Problem, solution, anticipate risks/worries (eg customer annoyance).
Elevator pitch, show and tell (have a product sample).
Identify your USP.
Assurance: certifications, test results, case studies.
Investment Funding for Low Carbon Innovation
ClearlySo does impact investment. Thus social and environmental returns alongside financial. Sector agnostic; not just cleantech.
ClearlySo wants to prove to the market that there is no trade-off between financial and the other returns.
Not investing its own money currently: connecting investors with businesses.
ClearlySo works end-to-end, including due dil in the middle as well as the nominally glamorous initial location of opportunities and final execution.
ClearylSo wants to be involved in seed and later rounds. It makes money from success fees, and those get bigger in later rounds!
A subset of ClearySo investors (48 members) are social angels, who have time to work with businesses. (Out of ~700 investor network.)
How To Assess an Opportunity
The investment funnel: 1200 business per year at top ClearlySo's funnel, 150 through due dil, 25 raise money.
Filtering process involves a liquidity analysis to find likelyhood of their network investing.
ClearlySo reviews the business plan and financial model.
Team: needs grit, stamina, charisma, integrity, comms skills. Also, industry experience or plans to hire it, and credible advisors.
Minimum raise of £350k, sweet spot at £500k.
Impact: sensible narrative, clear impact goals, scaling business scales impact. Evidence of impact, ongoing KPIs / impact reports.
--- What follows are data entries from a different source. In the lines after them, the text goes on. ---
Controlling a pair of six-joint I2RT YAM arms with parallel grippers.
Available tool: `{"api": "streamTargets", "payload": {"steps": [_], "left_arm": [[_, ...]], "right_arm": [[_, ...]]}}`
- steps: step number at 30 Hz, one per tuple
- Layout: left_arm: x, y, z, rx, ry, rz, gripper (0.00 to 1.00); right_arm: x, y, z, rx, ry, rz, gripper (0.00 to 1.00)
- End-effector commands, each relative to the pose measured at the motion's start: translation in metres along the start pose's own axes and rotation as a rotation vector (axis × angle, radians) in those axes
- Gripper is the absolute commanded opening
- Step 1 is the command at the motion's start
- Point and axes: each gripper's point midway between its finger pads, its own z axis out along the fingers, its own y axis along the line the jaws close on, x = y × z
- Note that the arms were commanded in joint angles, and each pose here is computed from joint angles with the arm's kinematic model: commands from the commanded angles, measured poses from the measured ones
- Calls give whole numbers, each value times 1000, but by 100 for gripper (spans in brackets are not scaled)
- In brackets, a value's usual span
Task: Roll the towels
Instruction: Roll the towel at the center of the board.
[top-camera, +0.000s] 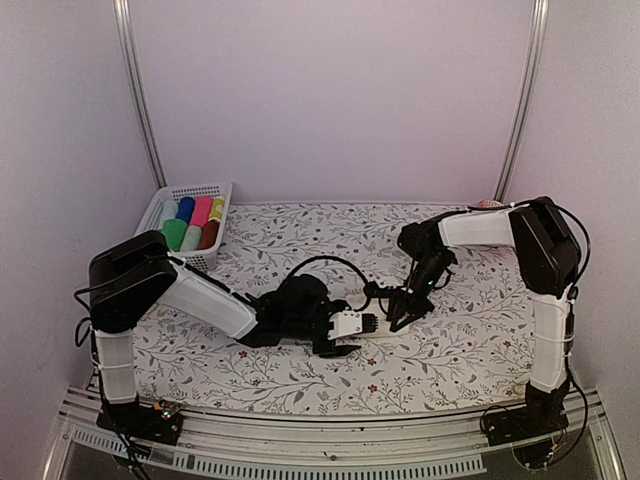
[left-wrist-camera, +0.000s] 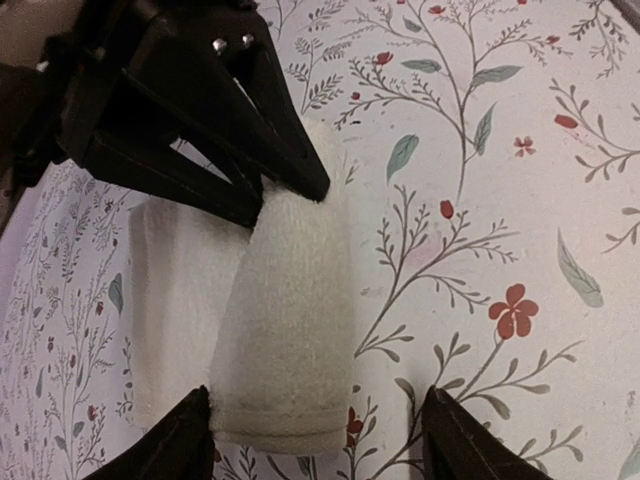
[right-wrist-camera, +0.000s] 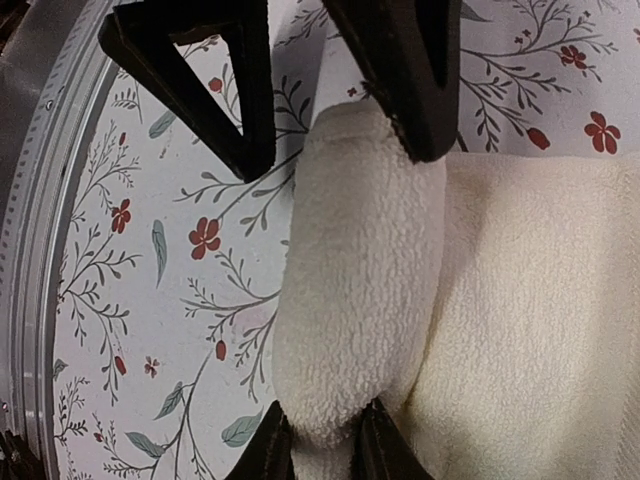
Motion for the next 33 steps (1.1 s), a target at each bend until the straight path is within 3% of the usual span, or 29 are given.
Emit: {"api": "streamTargets", "payload": {"steps": [1, 14, 16, 24, 33], "left_arm": [[-10, -6, 4, 4, -26, 32, 70], [-6, -11, 10, -3, -1, 61, 49], [-5, -12, 11, -1, 5, 62, 34], [6, -15, 17, 20, 40, 45, 0], [15, -12, 15, 157, 58, -167, 0]], "right_arm": [[10, 8, 11, -59, 29, 35, 20], [13, 7, 13, -59, 36, 41, 20], [13, 6, 13, -55, 39, 38, 20], [13, 3, 10, -22, 40, 22, 26], [-7, -4, -24, 180, -17, -115, 51]]}}
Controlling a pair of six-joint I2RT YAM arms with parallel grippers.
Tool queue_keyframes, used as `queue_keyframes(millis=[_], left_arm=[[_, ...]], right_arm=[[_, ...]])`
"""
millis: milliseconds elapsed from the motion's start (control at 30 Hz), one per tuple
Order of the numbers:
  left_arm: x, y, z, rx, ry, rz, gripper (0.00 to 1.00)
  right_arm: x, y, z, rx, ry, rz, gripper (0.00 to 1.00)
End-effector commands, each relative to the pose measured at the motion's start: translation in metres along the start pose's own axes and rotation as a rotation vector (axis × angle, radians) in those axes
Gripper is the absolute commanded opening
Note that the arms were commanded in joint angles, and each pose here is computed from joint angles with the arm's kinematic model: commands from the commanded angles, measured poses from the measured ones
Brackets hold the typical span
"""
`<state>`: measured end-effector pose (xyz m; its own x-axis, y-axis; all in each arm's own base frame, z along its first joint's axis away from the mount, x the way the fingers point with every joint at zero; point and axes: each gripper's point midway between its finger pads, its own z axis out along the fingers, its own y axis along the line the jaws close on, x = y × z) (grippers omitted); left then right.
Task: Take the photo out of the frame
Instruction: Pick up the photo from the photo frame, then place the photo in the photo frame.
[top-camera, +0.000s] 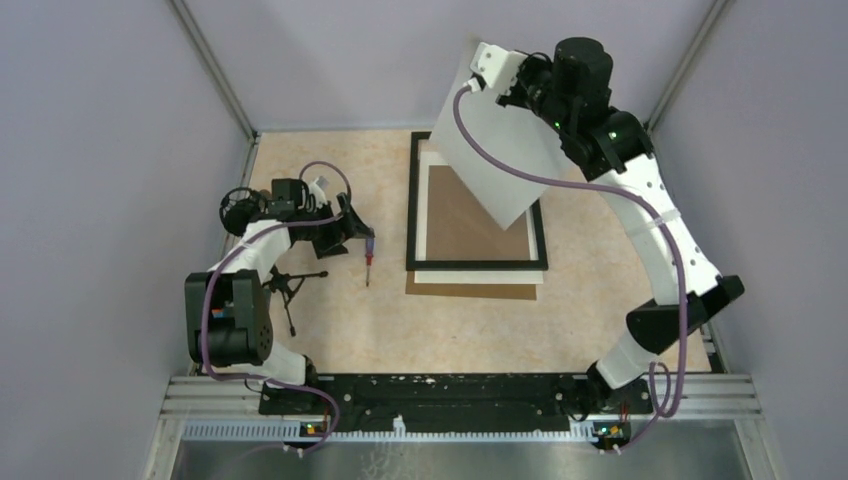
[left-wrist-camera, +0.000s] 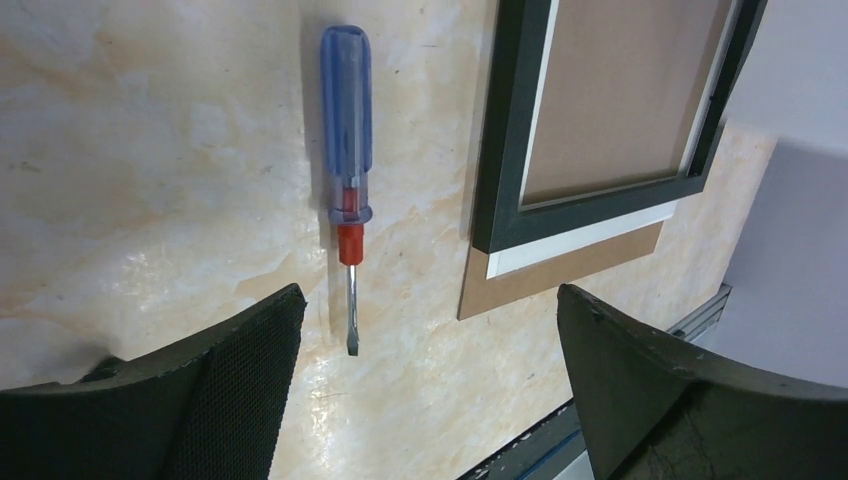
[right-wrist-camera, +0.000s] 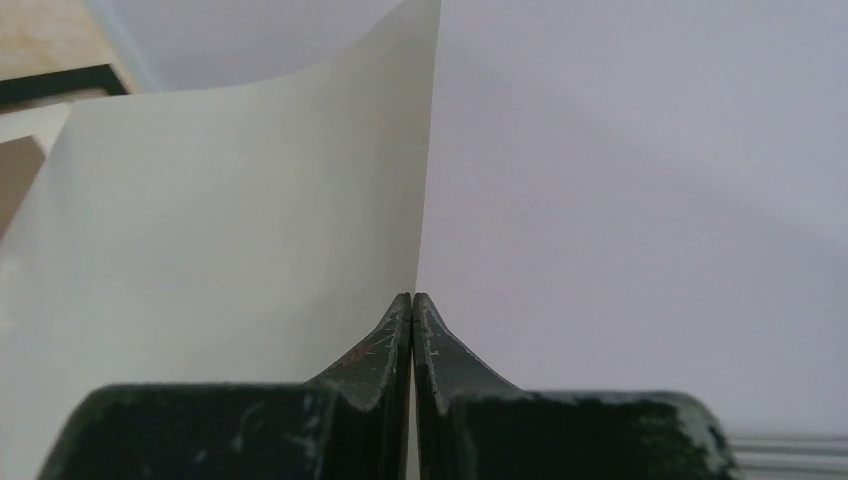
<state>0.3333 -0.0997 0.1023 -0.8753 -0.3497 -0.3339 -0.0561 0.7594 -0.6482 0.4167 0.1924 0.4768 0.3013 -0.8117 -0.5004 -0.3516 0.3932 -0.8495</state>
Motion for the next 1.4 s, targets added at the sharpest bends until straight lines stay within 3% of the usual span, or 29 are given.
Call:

Business: needs a clear opportunity and USP, and strong model. Lean sales and marketing strategy. Plans for strategic partnerships.
Traction: evidence of product development over time, customer/user growth. Should have: minimum 6 months' revenue growth or reason why not.
Three dimensions for ClearlySo investment: risk, return, impact.
Maybe in 20 years all investment will have a significant impact element.
Some of the case studies shown: EnergyDeck, PowerVault, Q-Bot.
With Q-Bot, ClearlySo has a continuing finance advice relationship.
ClearlySo does debt as well as equity finance raises.
ClearlySo helps work out an exit for your investors (eg share buy-back or secondary sale) where your model does not exit!
Typical process length to investment ~3 months.